« Il n'y a pas de plus grand poète.
Il y a la poésie. »

Paul Fort (Canzone du vrai de vrai / Portraits sur le sable)

DE LA LUNE DE MYTILÈNE


 

 

 

 

 

 

Ancienne et nouvelle ode

 

 

Tu m’as rendu le malheur tellement beau — que je sais :

À toi seule je le dirai ma vieille Lune marine.

 

C’était sur mon île autrefois là où si je ne me trompe

Des milliers d’années en arrière Sappho t’amena

En cachette dans le jardin de notre vieille maison

En frappant des galets dans l’eau pour que je sache

Qu’on t’appelle Selana* et que c’est toi qui tiens

Au-dessus de nous le miroir du sommeil et joues.

 

C’est ainsi que couché sur le dos je me souviens de juillet

Sortant des magnolias du Paradis

Je te voyais descendre là où luisait la mare

Avec des moucherons sur les feuille putréfiées

Par milliers, tu scintillais ! Comme tout était suspendu !

Et si pénétrant le bruit de la roue dans la nuit…

 

Parfois aussi lorsque tu amenais le hibou

Jusque dans ma chambre solitaire

Levant les ombres des meubles

Pour m’effrayer.

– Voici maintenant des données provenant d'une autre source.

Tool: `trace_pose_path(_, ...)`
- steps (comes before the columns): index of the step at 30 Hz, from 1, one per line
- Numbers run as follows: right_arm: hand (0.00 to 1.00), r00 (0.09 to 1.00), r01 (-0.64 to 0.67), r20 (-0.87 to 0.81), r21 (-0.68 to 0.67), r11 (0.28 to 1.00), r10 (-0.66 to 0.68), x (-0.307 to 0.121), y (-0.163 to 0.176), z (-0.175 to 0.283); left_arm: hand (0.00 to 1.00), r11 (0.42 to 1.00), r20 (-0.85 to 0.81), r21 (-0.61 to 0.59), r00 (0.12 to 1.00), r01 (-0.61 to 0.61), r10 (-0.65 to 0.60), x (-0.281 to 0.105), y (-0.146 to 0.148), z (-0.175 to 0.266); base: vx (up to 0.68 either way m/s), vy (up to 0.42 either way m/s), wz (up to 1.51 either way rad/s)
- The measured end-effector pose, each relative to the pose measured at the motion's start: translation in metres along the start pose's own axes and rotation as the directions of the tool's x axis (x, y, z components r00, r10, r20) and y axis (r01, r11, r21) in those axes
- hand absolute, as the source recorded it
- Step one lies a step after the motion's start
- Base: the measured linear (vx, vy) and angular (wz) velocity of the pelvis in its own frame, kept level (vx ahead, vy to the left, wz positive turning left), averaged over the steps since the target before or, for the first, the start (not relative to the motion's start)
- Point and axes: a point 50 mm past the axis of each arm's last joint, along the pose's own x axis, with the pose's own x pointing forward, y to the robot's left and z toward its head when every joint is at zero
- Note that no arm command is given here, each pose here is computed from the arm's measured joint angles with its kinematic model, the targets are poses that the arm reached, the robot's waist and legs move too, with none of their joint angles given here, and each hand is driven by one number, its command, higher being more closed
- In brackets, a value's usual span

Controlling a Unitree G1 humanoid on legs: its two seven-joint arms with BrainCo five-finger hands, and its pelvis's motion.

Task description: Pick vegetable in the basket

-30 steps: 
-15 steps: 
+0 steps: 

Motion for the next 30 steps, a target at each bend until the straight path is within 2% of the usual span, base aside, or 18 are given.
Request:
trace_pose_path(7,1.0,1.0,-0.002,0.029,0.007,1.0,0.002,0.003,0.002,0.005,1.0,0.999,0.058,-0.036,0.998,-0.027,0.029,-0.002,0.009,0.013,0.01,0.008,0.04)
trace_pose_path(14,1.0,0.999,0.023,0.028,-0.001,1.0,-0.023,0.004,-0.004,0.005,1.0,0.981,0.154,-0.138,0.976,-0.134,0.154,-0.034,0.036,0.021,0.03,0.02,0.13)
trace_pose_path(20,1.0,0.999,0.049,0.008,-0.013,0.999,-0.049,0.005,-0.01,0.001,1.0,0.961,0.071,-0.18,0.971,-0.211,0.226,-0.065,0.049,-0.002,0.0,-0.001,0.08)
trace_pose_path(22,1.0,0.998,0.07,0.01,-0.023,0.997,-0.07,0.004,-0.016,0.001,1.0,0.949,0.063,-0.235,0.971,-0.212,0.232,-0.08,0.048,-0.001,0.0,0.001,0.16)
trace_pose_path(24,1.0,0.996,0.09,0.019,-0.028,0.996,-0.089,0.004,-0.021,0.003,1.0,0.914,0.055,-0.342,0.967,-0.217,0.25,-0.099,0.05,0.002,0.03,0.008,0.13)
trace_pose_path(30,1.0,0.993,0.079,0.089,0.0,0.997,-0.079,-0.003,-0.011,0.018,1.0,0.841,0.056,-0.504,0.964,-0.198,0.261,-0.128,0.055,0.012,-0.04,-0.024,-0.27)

Mais ce que voulait dire défunt je ne le savais pas

 

Ni ce que voulaient dire Temps ou Vision

Le reflet d’argent de la Vierge sur les eaux

Ces grands hiéroglyphes sur ta face

L’Amour et la Mort — je ne savais pas dire…

 

Et j’étais triste ! Seulement voilà c’était la nuit

C’était les feuille qui gouttaient et voilà

Qu’inexplicablement j’étais descendu dans la Mère

De l’echo la profondeur insondable

Et la part noire qu’il détachait

De moi et jetait dans le puits

Et la terre qui s’effritait sous mon pied

Le romarin qui se gonflait comme un paon

Seulement voilà, s’impatientaient et pressaient ma poitrine

Des larmes qui voulaient jaillir…

 

Loin dans les maisons aux toits argentés

Les autres enfants se hissaient par la voix

Se hissaient par leur voix avec l’harmonica

Alors que moi comme exclu assis sur les marches je pleurais

Et je suppliais : prends-moi, prends-moi dans tes bras

Et console-moi d’être né !

 

Non que je fusse malchanceux — je veux dire

Les années n’avaient pas plus de prise sur moi que l’eau

Et mes mots bondissaient dans la lumière

Tels des poissons frétillants pour atteindre

L’autre ciel — là où personne personne

Ne savait lire le Paradis

 

Ma vieille lune marine je n’ai que Toi pour dire

Car tu m’as rendu le meilleur tellement beau — et je sais :

Que toujours j’habite ma vieille maison

Et aux mêmes grincements toujours je sursaute

Et que les nuits où juillet continue de sortir

Enveloppé dans ta verdure noire je délire

Les hommes sont partis comme le vent partis

Dans la profondeur secrète des cyprés

Et il est long le frisson de la targette scintillante

Que la Nuit tire sur les feuillages

 

Mais où est « la joie » ? Où est « la nouvelle vie » ?

J’étais pourtant là, témoin, lorsque dans la troisième hauteur

S’éveillaient les uns après les autres les oliviers aériens

Et je demeurais à moitié hors du Temps

Pour considérer à nouveau la vallée que la Mort

Me dissimulait. Du saphir du Zodiaque entouré.

 

Ainsi loin sur la terre. Courants de mer

Et maléfices des feux follets des jardins. Comme il

Peine le poète aux lèvres vides

Toujours derrière son chagrin : l’Indicible,

Prends-moi, prends-moi dans tes bras

Et console-moi d’être né !

 

Comme il était léger le pas sur les brindilles

Et les fleurs si bleues. Tellement belle

La larme dans les yeux après que le bonheur s’est perdu

Au loin dans les aurores marines

 

Le baiser si pur que j’ai gardé tant que mon étoile

Déchirait le flanc d’août

Tellement amère la sérénité dans la paume de ma main

Tellement noirs et petits les humains

Un pied devant l’autre et qui avancent

continuellement avancent droit vers le Cocyte et le Phégéthon** !

 

 

 

Demi-frères, 1974

*  Selena signifie « lune » en grec ancien.
** Deux fleuve des Enfers dans la mythologie grecque.